Image Warping

Have you ever wondered how panoramas are created? Or how we can shift the perspective of an image? Well, then wonder no longer, as that is what we will do today, both manually and automatically. First, let's take a look at the photos that we will be working with. These were shot with an iPhone 12.

Using manual point selection, our first goal will be to rectify the first 3 photos so that they are facing the viewer, as to build the functionality to support homography matrices. Once we have that, our second goal will be to take the 3 sets of remaining photos and warp/merge them to create the panoramic photos we desire.

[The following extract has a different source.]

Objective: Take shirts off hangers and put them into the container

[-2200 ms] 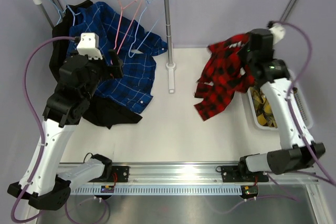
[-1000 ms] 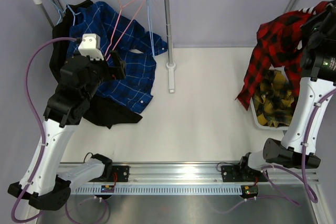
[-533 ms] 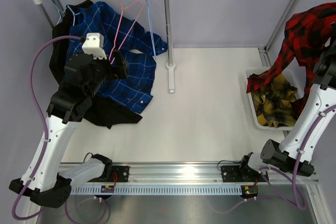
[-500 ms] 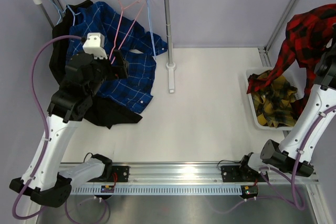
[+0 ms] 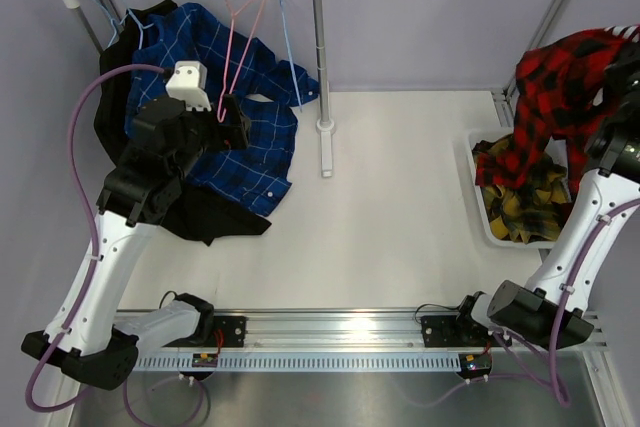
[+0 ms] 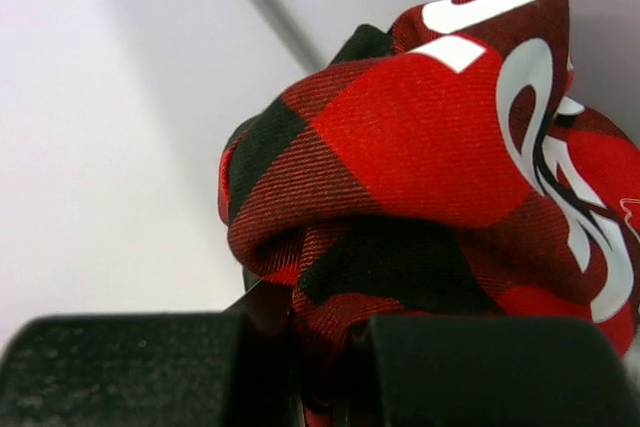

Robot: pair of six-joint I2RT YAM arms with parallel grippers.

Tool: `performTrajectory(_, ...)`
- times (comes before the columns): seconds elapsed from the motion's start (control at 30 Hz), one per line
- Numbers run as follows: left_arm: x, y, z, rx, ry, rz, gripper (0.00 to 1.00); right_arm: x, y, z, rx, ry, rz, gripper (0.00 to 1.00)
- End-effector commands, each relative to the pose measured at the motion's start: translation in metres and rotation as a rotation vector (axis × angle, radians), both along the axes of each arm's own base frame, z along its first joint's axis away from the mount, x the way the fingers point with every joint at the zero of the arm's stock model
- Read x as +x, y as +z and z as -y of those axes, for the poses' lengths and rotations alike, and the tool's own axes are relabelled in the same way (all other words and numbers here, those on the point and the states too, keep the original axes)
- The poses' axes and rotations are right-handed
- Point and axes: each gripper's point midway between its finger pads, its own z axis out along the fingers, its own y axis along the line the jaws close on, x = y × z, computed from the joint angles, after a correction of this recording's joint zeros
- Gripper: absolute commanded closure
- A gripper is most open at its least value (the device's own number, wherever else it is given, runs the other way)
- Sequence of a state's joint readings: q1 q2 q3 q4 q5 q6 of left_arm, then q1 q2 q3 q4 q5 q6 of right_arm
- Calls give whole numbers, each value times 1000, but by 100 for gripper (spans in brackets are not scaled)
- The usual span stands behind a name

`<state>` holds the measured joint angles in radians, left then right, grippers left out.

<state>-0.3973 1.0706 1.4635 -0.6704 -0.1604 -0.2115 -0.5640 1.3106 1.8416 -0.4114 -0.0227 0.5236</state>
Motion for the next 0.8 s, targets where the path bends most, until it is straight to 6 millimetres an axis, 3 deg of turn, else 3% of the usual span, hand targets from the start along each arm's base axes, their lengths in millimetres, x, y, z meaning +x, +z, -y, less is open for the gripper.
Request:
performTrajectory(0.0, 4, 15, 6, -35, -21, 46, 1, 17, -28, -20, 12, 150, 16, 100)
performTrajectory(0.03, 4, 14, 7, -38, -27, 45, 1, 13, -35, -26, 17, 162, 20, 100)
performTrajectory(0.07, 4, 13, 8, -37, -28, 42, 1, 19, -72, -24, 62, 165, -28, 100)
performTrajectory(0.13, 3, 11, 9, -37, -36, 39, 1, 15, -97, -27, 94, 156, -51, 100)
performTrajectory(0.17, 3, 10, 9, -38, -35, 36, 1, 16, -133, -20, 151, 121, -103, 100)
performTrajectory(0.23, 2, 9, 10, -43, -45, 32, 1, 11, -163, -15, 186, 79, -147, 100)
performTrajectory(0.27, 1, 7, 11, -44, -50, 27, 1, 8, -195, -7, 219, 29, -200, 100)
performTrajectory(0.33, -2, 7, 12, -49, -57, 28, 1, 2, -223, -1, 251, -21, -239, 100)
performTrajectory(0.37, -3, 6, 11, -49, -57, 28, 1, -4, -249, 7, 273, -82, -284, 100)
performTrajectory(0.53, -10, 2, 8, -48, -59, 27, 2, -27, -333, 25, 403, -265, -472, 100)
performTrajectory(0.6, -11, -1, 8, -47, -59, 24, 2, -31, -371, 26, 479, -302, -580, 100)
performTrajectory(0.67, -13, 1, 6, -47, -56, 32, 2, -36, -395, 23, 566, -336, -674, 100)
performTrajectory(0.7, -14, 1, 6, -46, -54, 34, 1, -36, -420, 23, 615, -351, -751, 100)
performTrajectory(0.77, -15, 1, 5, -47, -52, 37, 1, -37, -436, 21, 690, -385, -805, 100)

In order to acheive these goals, we have to establish a homography matrix that will perform the transformation needed on the pixels of one image to warp it to the desired shape. We can compute this matrix by selecting matching feature points (minimum of 4, but more to establish a more robust matrix), and then setting up a system of equations and using least squares to get the desired values. Take a look at the iPad screen, which serves not only as a show of work, but also as a sneak peek into the results of image rectification.

Using our calculated Homography Matrix, we can rectify the perspective of images to be frontal-parallel. Instead of defining corrospondences between two images, we simply select features in our original image, and then provide the shape that we want it to take. For example, if we have an image where we expect a certain object to be a square, we can first select the corners of the object in the image. Then, we can provide [[0,0],[x,0][x,x],[0,x]] as our second input to have the object be warped to that of a square of dimension x. Below, we have some examples of changing the perspective of images to face towards the viewer. Hover to see the original image.

For the piece de resistance, we will now take several images, define their corrospondences, and then warp them towards each other and blend to create a mosaic of images. This will result in a panoramic photo. Before we can do this, we have to make sure to pad each image appropriately. I found that the best method to use was to simply apply the same large pad to each image and then process if from there. Another thing we have to keep in mind is that we want to choose one image to be the central image and then warp the rest to the view of that image. First, let's take a look at an example. Here we have 3 photos of my apartment building.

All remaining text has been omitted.